Parameters:env (gym.Env) – gym-like environment.
create_impl(observation_shape, action_size)[source]

Instantiate implementation objects with the dataset shapes.

This method will be used internally when fit method is called.

Parameters:
  • observation_shape (tuple) – observation shape.
  • action_size (int) – dimension of action-space.
fit(episodes, n_epochs=1000, save_metrics=True, experiment_name=None, with_timestamp=True, logdir='d3rlpy_logs', verbose=True, show_progress=True, tensorboard=True, eval_episodes=None, save_interval=1, scorers=None, shuffle=True)

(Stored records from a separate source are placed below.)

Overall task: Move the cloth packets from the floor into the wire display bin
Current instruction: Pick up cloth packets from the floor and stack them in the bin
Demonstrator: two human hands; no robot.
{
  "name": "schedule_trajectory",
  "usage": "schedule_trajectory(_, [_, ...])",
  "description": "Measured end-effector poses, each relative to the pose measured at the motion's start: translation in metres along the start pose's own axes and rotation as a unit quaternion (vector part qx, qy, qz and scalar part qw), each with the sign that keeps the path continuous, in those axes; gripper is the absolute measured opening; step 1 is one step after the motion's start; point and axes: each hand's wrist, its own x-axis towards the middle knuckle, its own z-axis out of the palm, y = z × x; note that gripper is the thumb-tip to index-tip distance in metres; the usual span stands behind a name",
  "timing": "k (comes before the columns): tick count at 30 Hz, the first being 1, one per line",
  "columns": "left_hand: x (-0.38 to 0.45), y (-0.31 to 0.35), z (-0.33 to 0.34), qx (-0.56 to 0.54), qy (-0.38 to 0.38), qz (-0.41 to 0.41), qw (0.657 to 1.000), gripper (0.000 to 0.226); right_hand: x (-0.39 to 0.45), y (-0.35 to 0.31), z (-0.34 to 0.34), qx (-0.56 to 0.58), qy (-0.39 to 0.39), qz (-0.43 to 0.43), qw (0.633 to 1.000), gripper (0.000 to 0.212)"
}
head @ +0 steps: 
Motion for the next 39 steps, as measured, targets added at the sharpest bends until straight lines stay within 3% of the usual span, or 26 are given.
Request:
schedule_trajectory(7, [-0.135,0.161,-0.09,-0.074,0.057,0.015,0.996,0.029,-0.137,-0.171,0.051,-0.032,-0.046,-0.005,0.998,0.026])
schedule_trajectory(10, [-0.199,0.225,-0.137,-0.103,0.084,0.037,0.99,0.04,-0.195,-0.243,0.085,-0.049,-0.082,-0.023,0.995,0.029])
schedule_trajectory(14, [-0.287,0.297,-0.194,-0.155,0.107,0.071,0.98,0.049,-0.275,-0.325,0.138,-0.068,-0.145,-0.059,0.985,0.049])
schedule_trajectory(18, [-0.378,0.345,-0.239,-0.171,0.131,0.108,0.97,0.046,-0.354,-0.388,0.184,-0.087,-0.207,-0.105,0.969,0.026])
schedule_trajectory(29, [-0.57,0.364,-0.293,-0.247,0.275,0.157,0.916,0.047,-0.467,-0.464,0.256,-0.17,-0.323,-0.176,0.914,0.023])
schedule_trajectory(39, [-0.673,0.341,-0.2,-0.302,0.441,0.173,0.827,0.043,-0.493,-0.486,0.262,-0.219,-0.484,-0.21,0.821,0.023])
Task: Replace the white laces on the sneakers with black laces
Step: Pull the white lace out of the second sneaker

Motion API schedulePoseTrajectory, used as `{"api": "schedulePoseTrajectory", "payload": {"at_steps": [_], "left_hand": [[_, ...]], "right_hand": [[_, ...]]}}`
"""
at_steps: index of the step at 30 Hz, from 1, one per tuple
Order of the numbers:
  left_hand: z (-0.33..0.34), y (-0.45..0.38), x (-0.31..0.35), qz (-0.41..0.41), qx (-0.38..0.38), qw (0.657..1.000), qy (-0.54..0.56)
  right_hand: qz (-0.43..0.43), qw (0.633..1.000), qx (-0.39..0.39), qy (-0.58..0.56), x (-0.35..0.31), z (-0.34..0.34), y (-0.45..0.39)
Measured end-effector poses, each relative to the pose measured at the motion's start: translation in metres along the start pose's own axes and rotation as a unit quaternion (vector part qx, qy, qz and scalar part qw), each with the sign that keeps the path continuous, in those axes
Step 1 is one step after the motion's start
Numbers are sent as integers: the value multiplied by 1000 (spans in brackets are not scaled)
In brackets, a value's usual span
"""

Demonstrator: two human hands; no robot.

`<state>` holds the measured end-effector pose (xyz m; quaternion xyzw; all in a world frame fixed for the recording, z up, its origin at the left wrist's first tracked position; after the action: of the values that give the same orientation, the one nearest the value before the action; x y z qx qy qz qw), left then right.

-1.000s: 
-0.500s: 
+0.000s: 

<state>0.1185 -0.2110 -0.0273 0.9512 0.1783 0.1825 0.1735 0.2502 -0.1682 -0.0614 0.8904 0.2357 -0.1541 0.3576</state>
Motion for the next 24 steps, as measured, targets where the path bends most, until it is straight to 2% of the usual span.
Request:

Trains with the given dataset.

algo.fit(episodes)
Parameters:
  • episodes (list(d3rlpy.dataset.Episode)) – list of episodes to train.
  • n_epochs (int) – the number of epochs to train.
  • save_metrics (bool) – flag to record metrics in files. If False, the log directory is not created and the model parameters are not saved during training.
  • experiment_name (str) – experiment name for logging. If not passed, the directory name will be {class name}_{timestamp}.
  • with_timestamp (bool) – flag to add timestamp string to the last of directory name.
  • logdir (str) – root directory name to save logs.
  • verbose (bool) – flag to show logged information on stdout.
  • show_progress (bool) – flag to show progress bar for iterations.
  • tensorboard (bool) – flag to save logged information in tensorboard (additional to the csv data)
  • eval_episodes (list(d3rlpy.dataset.Episode)) – list of episodes to test.
  • save_interval (int) – interval to save parameters.
  • scorers (list(callable)) – list of scorer functions used with eval_episodes.
  • shuffle (bool) – flag to shuffle transitions on each epoch.
fit_online(env, buffer, explorer=None, n_steps=1000000, n_steps_per_epoch=10000, update_interval=1, update_start_step=0, eval_env=None, eval_epsilon=0.0, save_metrics=True, experiment_name=None, with_timestamp=True, logdir='d3rlpy_logs', verbose=True, show_progress=True, tensorboard=True)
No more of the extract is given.